Formal innovation is what many have to come to expect from Linklater, who has long since been recognized as a distinguished auteur within the world of contemporary cinema. He first gained notice on the independent film circuit in 1991 with his offbeat, somewhat bizarre film, Slacker. Slacker would introduce to audiences and fellow filmmakers Linklater’s signature dialogue, in which characters often feature atypical characters engaging in philosophical conversations about everything from literature to pop culture. The film was nominated for Best First Feature and Best Director at the 1992 Independent Spirit Awards, and a special edition Blu-Ray was just released by Criterion.
In 1993, Linklater debuted the cult classic Dazed and Confused, which is a coming-of-age film about high school students in Texas circa 1976. It featured a cast of up and coming Hollywood actors, many of whom would become recognizable faces in a wide variety of notable movie roles in the nineties. Among the cast is the oft-quoted Matthew McConaughey portraying a creepy but charming older friend who frequents the same haunts as the current high school students, unwilling or unable to let go of his high school glory days, and we mustn’t forget the paddle-wielding bully played by Ben Affleck. The film follows a large cast as the Seniors glory in their newly elevated status and begin to realize that a chapter of their lives is soon coming to an end, while the Freshmen dodge the initiation rites a group of overzealous upperclassmen are attempting to inflict on them. The film is streamable on Netflix in some North American areas, and is still regularly broadcast on television.
In 1995, Linklater would veer away from his ensemble cast masterpieces in favor of a low-budget, conversation-driven love story with a cast of two. Before Sunrise introduced the world to Celine and Jesse, played by Julie Delpy and Ethan Hawke. The film follows the couple as they wander through Vienna discussing philosophy, sharing their views on love and life, and forming a bond that would spur Linklater, Delpy, and Hawke to re-team twice more to explore the evolution of Celine and Jesse’s relationship in two more films, each nine years apart. The first installment of the series is the best, and should be viewed immediately by any hopeless romantic out there who haven’t already seen it (streamable through Direct TV’s website, in it’s entirety) and it still gets shown in the art house circuit.
In between Celine and Jesse’s trilogy, Linklater made several more films, but with much less success, both critically and commercially. SubUrbia (not to be confused with the Penelope Spheeris film Suburbia) was released in 1996 with little fanfare. Focusing again on a group of slacker misfits, SubUrbia was lost among the many films that featured the same theme in the mid-90’s. In 1998, Linklater explored a new time period with, The Newton Boys, a gangster flick starring Matthew McConaughey and Ethan Hawke as two of the four titular bank robbing brothers from the 1920’s, who pulled off the boldest train robbery in history. The Newton Boys received only a lukewarm reception from critics and audiences.

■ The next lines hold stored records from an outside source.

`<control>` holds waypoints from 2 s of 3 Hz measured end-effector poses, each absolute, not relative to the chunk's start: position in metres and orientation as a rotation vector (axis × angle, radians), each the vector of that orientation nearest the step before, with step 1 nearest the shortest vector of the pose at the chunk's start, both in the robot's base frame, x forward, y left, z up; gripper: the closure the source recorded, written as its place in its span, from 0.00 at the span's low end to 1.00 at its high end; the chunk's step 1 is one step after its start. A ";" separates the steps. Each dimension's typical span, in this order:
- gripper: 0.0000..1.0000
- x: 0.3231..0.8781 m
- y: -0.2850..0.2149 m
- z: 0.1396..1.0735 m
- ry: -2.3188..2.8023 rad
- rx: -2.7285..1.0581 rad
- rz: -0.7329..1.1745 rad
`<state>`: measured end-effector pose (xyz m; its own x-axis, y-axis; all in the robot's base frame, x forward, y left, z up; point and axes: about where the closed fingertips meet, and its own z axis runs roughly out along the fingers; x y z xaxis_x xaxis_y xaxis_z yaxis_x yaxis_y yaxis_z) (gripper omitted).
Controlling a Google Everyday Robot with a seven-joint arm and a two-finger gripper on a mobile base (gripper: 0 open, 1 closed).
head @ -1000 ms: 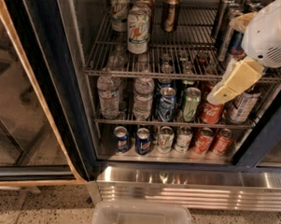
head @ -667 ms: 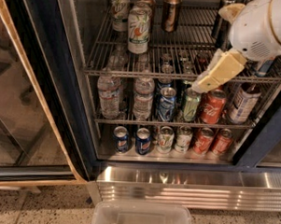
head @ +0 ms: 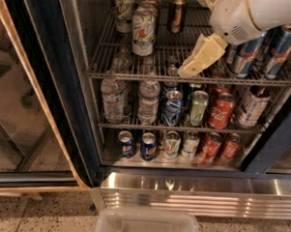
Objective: Pick orange can from top shelf of fridge
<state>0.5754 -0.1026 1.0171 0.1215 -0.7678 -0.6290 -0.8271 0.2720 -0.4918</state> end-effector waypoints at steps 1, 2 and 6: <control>0.00 0.575 -0.098 1.019 1.633 -1.505 0.092; 0.00 0.575 -0.093 1.020 1.608 -1.486 0.093; 0.00 0.572 -0.033 0.992 1.519 -1.127 0.112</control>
Offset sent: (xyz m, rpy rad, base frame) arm 0.0012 0.0125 0.0019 0.0567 -0.0515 0.0091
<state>0.5719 -0.0331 0.9920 0.1482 -0.5725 -0.8064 -0.6848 0.5289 -0.5014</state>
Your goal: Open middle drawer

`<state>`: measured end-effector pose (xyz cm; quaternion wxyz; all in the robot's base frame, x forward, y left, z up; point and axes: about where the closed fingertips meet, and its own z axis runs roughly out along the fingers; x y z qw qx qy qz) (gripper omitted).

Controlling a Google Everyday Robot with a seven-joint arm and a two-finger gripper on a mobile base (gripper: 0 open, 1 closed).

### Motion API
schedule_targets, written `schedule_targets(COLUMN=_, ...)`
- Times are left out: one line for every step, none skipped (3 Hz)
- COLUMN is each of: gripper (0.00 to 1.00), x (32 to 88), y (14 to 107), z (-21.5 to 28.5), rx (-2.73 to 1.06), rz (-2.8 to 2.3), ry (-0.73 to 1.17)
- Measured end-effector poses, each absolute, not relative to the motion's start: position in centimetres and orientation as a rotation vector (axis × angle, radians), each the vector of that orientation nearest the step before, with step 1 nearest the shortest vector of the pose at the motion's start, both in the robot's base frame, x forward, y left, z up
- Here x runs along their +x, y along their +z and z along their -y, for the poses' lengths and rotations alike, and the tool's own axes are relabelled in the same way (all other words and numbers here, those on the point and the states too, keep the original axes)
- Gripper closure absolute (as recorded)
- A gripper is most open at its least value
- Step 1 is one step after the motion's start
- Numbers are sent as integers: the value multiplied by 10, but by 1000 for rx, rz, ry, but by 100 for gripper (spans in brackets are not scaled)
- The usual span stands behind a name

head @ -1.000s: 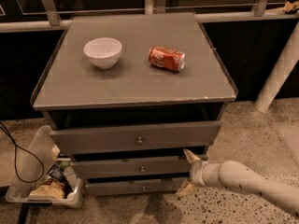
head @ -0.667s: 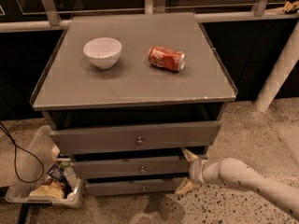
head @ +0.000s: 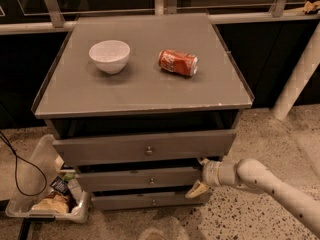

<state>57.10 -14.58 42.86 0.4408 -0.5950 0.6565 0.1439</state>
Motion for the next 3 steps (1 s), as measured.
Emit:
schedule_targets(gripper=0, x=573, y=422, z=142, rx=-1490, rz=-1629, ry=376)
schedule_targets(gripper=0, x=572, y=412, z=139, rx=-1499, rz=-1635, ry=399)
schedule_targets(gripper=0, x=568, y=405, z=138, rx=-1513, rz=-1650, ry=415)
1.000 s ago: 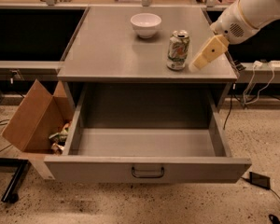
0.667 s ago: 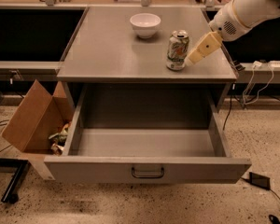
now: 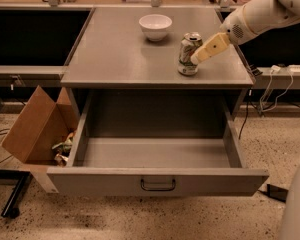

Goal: Place 7up can into top drawer

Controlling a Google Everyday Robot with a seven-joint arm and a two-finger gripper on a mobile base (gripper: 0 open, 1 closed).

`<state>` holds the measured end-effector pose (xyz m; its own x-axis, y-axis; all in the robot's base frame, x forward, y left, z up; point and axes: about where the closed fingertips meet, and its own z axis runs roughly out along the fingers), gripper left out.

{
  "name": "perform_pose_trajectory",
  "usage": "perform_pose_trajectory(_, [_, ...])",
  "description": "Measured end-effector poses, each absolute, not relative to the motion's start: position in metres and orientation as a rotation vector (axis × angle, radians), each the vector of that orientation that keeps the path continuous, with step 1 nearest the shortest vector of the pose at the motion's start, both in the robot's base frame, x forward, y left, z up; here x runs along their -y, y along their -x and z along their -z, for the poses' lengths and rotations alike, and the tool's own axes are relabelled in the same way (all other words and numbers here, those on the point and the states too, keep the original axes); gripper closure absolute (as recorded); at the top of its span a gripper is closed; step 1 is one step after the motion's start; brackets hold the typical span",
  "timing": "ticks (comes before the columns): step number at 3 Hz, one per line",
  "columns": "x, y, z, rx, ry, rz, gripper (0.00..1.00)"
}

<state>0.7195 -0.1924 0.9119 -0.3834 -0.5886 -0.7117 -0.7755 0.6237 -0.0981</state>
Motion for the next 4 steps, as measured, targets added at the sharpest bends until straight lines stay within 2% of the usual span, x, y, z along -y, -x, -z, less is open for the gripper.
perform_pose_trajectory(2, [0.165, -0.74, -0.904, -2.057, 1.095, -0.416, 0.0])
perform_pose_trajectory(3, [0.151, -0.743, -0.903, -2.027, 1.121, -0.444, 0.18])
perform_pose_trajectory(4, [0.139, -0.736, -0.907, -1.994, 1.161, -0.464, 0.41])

With Waking Life in 2001, Linklater brought his love of philosophical exploration through conversation into a new realm. The film was shot live-action using handheld cameras before the film was painstakingly animated over, creating an innovative style and employing a new dimension to the film itself. Waking Life was nominated for two Independent Spirit Awards in 2002.

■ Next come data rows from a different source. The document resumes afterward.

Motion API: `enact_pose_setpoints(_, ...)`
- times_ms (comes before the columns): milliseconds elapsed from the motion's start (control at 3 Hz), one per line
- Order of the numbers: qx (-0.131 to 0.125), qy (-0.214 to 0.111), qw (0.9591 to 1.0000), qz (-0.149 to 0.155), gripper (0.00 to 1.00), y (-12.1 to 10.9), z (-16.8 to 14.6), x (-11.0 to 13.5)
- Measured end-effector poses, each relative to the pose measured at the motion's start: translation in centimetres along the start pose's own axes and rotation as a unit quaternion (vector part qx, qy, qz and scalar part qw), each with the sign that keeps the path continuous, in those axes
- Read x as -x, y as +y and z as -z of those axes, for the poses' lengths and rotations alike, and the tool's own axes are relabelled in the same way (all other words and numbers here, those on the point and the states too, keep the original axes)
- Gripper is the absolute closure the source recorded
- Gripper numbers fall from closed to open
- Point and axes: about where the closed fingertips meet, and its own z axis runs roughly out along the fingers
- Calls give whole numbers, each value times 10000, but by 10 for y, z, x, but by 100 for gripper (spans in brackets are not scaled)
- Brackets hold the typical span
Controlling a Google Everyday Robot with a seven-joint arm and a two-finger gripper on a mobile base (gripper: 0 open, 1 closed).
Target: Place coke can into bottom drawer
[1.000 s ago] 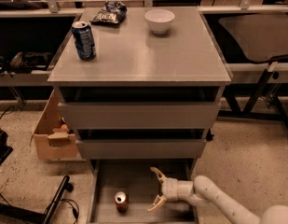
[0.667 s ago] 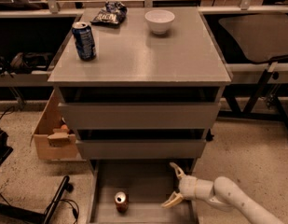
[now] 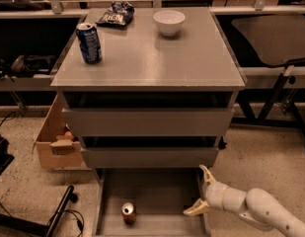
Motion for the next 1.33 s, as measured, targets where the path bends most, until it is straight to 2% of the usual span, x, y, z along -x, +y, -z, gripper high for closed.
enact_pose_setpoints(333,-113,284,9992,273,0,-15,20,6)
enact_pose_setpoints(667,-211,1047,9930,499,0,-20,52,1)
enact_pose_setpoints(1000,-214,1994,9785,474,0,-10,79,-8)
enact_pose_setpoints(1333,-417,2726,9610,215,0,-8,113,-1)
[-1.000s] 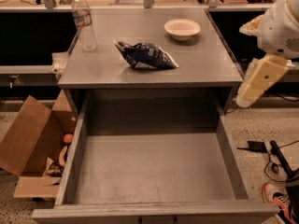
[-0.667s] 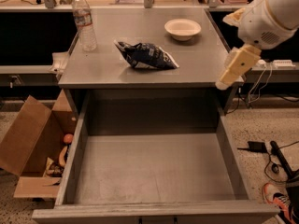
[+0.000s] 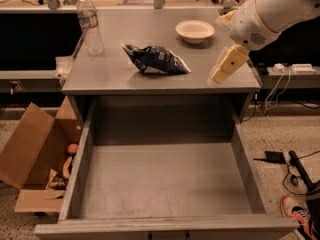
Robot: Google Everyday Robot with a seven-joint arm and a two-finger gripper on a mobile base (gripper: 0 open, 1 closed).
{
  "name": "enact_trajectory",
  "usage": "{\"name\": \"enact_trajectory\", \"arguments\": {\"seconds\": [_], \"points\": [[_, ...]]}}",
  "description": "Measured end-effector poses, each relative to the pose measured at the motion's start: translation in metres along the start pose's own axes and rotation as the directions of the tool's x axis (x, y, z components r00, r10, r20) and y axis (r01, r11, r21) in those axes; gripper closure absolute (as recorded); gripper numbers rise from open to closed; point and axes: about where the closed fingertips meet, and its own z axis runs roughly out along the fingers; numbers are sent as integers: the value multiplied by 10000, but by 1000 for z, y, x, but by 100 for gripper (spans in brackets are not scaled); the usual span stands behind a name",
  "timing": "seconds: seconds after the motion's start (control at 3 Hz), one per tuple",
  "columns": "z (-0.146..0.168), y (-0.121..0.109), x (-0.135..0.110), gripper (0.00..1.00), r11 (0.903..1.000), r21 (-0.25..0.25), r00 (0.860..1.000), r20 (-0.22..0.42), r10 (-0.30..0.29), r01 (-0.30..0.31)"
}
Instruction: Place blue chip bag into top drawer
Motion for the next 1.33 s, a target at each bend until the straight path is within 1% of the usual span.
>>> {"name": "enact_trajectory", "arguments": {"seconds": [0.33, 0.67, 1.0, 1.33], "points": [[23, -15, -18, 0, 9999, -70, 9991, 415, -89, 92], [67, -34, -48, 0, 9990, -397, 9956, 919, -190, 228], [109, -42, -70, 0, 9960, -879, 9918, 1278, -55, 168], [145, -39, -80, 0, 9895, -1447, 9880, 1535, 159, 66]]}}
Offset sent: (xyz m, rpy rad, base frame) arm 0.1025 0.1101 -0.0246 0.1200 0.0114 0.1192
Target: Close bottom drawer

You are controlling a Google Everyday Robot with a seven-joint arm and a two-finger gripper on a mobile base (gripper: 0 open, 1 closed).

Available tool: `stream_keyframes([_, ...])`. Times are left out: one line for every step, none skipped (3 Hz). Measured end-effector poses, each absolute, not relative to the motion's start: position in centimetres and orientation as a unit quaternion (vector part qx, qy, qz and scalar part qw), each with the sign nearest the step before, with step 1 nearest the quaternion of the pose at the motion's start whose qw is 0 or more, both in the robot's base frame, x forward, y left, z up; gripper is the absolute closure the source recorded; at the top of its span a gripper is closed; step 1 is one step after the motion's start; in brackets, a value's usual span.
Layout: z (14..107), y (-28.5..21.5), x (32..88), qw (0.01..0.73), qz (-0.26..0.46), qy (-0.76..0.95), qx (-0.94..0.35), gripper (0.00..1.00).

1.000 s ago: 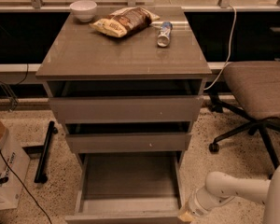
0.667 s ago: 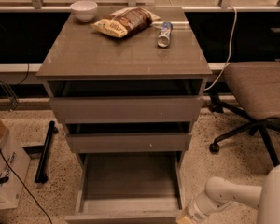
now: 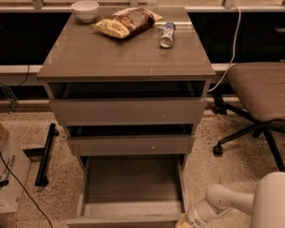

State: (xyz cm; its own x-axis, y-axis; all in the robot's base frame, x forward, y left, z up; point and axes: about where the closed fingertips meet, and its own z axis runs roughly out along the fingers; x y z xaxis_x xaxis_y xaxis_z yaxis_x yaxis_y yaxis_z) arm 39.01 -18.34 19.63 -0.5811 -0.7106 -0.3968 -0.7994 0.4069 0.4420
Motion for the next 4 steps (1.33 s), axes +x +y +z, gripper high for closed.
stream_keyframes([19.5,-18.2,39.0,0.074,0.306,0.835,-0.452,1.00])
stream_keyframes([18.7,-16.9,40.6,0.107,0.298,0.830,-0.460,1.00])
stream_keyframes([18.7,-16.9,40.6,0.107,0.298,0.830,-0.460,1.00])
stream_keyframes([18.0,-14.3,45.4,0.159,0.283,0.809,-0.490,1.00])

Following Waking Life‘s groundbreaking technique, Linklater stumbled with his follow-up, School of Rock. Although it did perform well at the box office, this Jack Black vehicle was formulaic and lacked the crispness of dialogue and thoughtfulness Linklater was known for. After the disappointment of School of Rock, Linklater returned to the dissection of Celine and Jesse’s relationship in Before Sunset. This collaboration, as well as 2013’s Before Midnight would earn the writing team of Linklater, Delpy, and Hawke an Oscar nomination for best screenplay.

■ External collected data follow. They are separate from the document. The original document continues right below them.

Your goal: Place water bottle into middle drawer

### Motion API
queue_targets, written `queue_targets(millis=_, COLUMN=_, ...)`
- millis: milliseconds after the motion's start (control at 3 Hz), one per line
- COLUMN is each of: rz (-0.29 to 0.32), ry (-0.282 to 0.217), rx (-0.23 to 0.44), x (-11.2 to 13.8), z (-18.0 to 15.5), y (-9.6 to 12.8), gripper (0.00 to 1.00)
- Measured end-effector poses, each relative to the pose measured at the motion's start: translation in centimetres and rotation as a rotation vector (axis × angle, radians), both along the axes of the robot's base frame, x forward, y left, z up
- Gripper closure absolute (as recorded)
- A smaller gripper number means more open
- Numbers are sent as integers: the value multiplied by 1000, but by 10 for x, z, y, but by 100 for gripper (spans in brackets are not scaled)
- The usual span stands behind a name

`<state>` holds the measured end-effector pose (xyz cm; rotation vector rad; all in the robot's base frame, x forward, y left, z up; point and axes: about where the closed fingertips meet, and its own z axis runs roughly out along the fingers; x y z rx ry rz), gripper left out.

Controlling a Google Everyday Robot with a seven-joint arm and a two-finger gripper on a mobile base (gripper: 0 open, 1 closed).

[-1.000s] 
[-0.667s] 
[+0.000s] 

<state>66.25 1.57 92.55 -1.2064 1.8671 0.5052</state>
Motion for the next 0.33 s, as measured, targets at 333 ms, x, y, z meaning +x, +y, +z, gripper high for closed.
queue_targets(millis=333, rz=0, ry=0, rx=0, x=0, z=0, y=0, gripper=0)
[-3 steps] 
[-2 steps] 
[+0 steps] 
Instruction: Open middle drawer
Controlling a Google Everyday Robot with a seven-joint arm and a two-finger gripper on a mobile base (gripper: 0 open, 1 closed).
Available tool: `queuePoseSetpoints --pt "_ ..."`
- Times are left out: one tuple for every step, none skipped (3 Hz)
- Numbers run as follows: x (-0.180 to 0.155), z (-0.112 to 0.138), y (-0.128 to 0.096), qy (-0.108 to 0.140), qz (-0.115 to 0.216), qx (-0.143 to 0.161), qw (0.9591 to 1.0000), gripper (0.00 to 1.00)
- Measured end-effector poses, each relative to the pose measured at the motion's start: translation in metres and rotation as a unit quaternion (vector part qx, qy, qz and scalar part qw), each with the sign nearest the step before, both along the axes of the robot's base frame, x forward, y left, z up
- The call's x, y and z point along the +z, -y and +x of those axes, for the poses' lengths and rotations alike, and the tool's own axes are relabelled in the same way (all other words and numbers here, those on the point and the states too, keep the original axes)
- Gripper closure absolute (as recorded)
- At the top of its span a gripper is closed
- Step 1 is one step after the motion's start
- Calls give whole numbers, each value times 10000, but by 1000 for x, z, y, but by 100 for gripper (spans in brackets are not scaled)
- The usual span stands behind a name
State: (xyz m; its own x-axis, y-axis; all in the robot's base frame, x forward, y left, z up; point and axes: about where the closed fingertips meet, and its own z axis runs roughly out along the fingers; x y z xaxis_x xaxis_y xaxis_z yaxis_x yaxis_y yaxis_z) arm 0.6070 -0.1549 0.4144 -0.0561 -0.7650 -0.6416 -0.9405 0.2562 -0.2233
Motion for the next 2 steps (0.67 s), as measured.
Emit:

Linklater’s reinvigorated career was further boosted by the warm reception of his 12-years in the making labor of love, Boyhood at the SXSW Festival. The film, which follows a boy throughout childhood, has garnered an incredible amount of buzz from critics and filmgoers. Boyhood won the SXSW Lone Star Award and the Special Jury Recognition. As anticipation increases for Boyhood’s release, positive reviews continue to pour in, predicting Boyhood to be the epitome of Linklater’s film career.